Cora: Well, darling, now it is time for you to go into the world and live on your own!
Me: Really?
Cora: Yes, darling. Please just go.
Me: How old am I?
Cora (rolling her eyes): Thirteen! Of course!
Me: I think I'm too young.
Cora (in the tone of someone trying to be very patient): No, darling, and if you are lonely, you can adopt a baby who looks just like your mommy. Now, please don't argue with me anymore and just go into the world!
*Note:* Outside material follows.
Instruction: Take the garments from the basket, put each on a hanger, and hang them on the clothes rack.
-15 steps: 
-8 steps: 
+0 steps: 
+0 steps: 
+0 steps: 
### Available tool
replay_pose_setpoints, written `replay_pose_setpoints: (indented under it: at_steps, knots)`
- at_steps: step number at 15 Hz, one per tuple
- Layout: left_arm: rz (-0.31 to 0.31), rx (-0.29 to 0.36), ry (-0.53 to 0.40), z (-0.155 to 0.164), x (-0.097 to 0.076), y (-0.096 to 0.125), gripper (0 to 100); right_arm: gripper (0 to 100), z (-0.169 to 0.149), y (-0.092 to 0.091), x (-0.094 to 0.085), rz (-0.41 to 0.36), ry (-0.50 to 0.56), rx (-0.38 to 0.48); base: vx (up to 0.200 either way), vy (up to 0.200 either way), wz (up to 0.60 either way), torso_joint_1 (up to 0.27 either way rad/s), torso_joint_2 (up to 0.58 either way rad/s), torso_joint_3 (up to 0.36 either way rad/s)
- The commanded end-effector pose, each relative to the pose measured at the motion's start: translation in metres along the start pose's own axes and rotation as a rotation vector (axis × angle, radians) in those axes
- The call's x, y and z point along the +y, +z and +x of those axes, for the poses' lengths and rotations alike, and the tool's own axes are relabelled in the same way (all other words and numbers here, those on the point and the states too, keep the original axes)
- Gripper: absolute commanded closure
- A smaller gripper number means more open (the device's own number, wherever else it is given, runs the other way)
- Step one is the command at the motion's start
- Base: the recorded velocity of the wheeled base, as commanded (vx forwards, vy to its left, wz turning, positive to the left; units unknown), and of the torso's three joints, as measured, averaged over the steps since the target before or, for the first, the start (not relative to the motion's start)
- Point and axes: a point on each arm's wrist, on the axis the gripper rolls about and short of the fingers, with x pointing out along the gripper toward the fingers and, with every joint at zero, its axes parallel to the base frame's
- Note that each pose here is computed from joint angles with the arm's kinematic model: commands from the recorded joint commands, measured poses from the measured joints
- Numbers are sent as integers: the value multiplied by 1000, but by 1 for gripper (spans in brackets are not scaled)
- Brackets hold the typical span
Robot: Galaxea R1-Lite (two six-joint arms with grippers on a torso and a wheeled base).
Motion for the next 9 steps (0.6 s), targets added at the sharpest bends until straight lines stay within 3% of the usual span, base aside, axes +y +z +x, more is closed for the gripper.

Later we made some paper dolls (really basic dolls) and dresses for them. And here's the shocking part - I finally gave in and got down on the floor so I could color next to her, and once I managed to stand back up, my back felt a lot better. Did it just need to be really pushed to do more? Will I pay an awful price tomorrow morning? Was it the magic of art therapy?

Cora has decided that every time Chris comes home we need to make a welcome home cake. Last week it was a real cake. This week it was gingerbread, which she is looking forward to eating tonight, even though the batter "looks like Arvo's throw up and it smells good AND bad." Then we made pizza dough for dinner tonight.

There's nothing like a kitchen helper who wears an apron, "pearls," and a tiara...and secretly eats flour when she thinks you aren't looking. There's nothing like having someone who thinks your art skills are amazing. There's nothing like being reminded that you are, in fact, always teaching.